_What you need to do:_ All of the data that follows is to be written out exactly, with images excluded.

_Exercise data:_
----------

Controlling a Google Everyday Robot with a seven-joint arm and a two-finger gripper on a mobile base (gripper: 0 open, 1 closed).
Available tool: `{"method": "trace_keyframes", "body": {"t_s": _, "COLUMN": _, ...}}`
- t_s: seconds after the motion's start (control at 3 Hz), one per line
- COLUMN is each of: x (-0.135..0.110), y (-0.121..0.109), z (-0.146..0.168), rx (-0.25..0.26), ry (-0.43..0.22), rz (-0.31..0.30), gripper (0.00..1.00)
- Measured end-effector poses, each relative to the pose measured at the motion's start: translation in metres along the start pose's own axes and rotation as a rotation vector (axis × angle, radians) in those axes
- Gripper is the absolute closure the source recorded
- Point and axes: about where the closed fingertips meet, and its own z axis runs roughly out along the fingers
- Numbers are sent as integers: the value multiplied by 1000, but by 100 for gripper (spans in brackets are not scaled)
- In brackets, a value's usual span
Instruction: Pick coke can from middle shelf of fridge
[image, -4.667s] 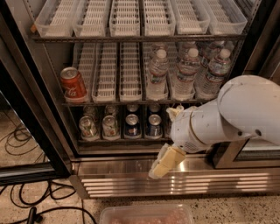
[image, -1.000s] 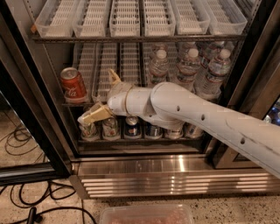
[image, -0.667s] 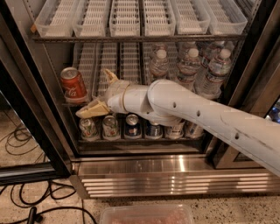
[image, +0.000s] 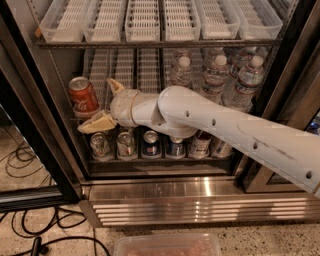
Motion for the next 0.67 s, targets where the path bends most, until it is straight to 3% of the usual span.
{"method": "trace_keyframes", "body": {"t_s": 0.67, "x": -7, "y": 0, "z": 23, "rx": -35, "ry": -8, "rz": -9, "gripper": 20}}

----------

_Answer section:_
Controlling a Google Everyday Robot with a seven-joint arm and a two-finger gripper on a mobile base (gripper: 0 open, 1 closed).
Available tool: `{"method": "trace_keyframes", "body": {"t_s": _, "COLUMN": _, ...}}`
- t_s: seconds after the motion's start (control at 3 Hz), one per line
- COLUMN is each of: x (-0.135..0.110), y (-0.121..0.109), z (-0.146..0.168), rx (-0.25..0.26), ry (-0.43..0.22), rz (-0.31..0.30), gripper (0.00..1.00)
- Measured end-effector poses, each relative to the pose measured at the motion's start: translation in metres along the start pose's own axes and rotation as a rotation vector (axis × angle, radians) in those axes
- Gripper is the absolute closure the source recorded
- Point and axes: about where the closed fingertips meet, and its own z axis runs roughly out along the fingers
- Numbers are sent as integers: the value multiplied by 1000, but by 100 for gripper (spans in brackets are not scaled)
- In brackets, a value's usual span
Instruction: Pick coke can from middle shelf of fridge
[image, -4.667s] 
[image, -1.000s] 
[image, -0.667s] 
[image, +0.000s] 
Motion for the next 0.67 s, targets where the path bends most, until it is straight to 3% of the usual span.
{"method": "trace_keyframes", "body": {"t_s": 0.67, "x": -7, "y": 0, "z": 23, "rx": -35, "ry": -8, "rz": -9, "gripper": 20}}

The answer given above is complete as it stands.